The largest clinical trial ever undertaken in Australia is one of 601 grants announced by Health Minister Sussan Ley.
The minister announced almost half a billion dollars in grants yesterday, including $4.7 million for the largest clinical trial ever undertaken in Australia.
Professor John McNeil of Monash University was awarded the grant for a trial that will determine if a daily low dose of aspirin prevents disease in healthy older Australians. This will bring the total investment in this clinical trial to over $10 million.
The ASPREE trial is a joint Australia-US collaboration involving 16,700 Australians aged 70 and over and more than 2,000 Australian GPs.
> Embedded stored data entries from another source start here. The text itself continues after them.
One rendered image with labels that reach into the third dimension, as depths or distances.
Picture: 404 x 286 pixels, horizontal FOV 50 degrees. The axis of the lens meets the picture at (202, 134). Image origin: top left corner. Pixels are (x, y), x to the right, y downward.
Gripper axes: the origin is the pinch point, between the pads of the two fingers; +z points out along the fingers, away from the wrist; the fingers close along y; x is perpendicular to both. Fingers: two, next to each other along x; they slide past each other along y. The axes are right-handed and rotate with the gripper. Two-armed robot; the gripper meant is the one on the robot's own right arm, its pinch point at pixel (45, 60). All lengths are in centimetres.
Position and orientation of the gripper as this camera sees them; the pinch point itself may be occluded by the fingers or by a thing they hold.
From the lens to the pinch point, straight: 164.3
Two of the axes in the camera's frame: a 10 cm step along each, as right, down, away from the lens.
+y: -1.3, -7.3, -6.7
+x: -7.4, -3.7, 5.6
Another 2,500 participants are in the US. There are 6,000 participants from regional areas of Australia.
The funding will enable the study to complete its final stage of data collection and answer important questions about the benefits and risks of aspirin in this age group and its effects on disability-free survival.
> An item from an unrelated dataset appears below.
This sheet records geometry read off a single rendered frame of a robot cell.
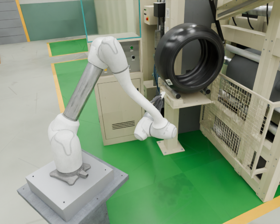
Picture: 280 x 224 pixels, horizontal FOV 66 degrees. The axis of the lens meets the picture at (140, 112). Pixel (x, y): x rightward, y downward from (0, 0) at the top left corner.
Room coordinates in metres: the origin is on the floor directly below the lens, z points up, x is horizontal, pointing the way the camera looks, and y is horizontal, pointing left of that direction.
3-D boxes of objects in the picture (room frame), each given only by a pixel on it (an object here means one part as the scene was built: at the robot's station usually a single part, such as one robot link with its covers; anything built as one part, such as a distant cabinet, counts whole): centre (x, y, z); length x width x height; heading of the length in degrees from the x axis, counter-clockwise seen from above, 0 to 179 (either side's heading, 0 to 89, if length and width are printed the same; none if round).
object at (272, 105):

Although established primarily to study low dose aspirin it has become an important vehicle to study many other aspects of the health of older Australians, said Ms Ley.
The minister said the Turnbull government is committed to continuing medical research investment.
“We know that every dollar invested in medical research returns on average more than $2 in benefits through reducing the burden of disease and driving productivity.
“This $483 million investment allows our researchers to continue with their world-class and internationally- renowned research.
“It includes $23 million for Aboriginal and Torres Strait Islander health research, $35 million for mental health research and $123 million for cancer research, among other diseases and conditions.
“The Turnbull Government continues to lead the way in protecting our health now and into the future. From 2013 to 2016, funding under the NHMRC has increased by $100 million from $750 million to more than $850 million.
“Over the next year the Medical Research Future Fund (MRFF) will distribute an additional $61 million into new research, over and above NHMRC grant funding.”